* Exercise aim: Take every line from the data that has the word "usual" in it.

##############################

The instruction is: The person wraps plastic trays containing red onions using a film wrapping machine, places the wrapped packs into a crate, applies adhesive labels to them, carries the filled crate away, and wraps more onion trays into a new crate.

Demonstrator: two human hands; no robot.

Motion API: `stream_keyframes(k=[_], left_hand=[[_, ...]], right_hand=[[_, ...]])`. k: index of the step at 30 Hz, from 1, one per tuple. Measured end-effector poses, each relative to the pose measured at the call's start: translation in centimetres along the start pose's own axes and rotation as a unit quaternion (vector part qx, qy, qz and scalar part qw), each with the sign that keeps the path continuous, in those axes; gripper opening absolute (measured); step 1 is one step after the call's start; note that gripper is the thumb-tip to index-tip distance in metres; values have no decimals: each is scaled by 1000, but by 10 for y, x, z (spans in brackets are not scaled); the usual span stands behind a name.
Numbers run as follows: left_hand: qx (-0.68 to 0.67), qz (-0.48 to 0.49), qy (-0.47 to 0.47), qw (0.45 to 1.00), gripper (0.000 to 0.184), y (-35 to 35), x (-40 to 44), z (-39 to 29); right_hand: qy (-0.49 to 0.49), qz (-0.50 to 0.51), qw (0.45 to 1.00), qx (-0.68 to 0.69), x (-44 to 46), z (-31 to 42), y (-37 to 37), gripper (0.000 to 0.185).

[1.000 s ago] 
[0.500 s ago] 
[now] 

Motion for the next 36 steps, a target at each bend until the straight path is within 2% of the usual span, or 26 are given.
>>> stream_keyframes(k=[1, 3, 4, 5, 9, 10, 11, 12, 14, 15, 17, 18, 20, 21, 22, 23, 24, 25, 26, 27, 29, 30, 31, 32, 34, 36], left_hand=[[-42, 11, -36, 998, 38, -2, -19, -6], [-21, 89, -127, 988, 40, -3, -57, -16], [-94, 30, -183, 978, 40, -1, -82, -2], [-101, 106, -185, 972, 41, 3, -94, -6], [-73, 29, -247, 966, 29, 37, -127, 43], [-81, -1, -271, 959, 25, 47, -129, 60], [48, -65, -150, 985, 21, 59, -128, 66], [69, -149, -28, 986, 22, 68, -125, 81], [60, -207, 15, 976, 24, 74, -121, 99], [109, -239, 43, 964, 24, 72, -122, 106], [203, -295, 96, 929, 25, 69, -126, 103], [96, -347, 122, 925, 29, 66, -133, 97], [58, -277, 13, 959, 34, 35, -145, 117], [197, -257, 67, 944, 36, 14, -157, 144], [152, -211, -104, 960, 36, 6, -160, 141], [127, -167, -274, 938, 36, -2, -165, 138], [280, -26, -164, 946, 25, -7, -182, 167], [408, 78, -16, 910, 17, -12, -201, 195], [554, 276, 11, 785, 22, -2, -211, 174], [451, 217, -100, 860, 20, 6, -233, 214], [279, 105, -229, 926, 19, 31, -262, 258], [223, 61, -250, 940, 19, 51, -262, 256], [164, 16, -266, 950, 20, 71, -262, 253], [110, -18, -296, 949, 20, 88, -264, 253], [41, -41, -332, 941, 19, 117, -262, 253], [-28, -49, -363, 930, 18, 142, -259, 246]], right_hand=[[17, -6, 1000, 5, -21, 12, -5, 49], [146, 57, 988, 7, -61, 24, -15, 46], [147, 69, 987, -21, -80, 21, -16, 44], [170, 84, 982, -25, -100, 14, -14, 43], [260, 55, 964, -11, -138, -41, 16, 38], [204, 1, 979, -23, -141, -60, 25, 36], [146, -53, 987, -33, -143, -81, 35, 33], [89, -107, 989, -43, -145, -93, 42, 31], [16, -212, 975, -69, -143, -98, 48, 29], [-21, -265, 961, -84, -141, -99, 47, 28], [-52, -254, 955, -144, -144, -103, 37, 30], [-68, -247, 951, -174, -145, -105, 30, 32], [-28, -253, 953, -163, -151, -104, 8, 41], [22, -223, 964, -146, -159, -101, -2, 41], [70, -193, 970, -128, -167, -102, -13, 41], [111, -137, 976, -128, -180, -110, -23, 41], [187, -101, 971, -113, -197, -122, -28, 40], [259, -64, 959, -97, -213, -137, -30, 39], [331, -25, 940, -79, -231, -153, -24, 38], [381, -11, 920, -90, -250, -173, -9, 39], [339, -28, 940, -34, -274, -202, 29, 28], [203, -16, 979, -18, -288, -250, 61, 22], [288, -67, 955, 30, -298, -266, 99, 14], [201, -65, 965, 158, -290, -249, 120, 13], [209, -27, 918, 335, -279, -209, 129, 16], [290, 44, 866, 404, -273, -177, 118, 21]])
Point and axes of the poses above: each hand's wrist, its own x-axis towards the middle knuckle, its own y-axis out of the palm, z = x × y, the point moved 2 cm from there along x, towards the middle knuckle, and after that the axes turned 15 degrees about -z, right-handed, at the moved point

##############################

* Problem solution:
Motion API: `stream_keyframes(k=[_], left_hand=[[_, ...]], right_hand=[[_, ...]])`. k: index of the step at 30 Hz, from 1, one per tuple. Measured end-effector poses, each relative to the pose measured at the call's start: translation in centimetres along the start pose's own axes and rotation as a unit quaternion (vector part qx, qy, qz and scalar part qw), each with the sign that keeps the path continuous, in those axes; gripper opening absolute (measured); step 1 is one step after the call's start; note that gripper is the thumb-tip to index-tip distance in metres; values have no decimals: each is scaled by 1000, but by 10 for y, x, z (spans in brackets are not scaled); the usual span stands behind a name.
Motion for the next 36 steps, a target at each bend until the straight path is within 2% of the usual span, or 26 are given.

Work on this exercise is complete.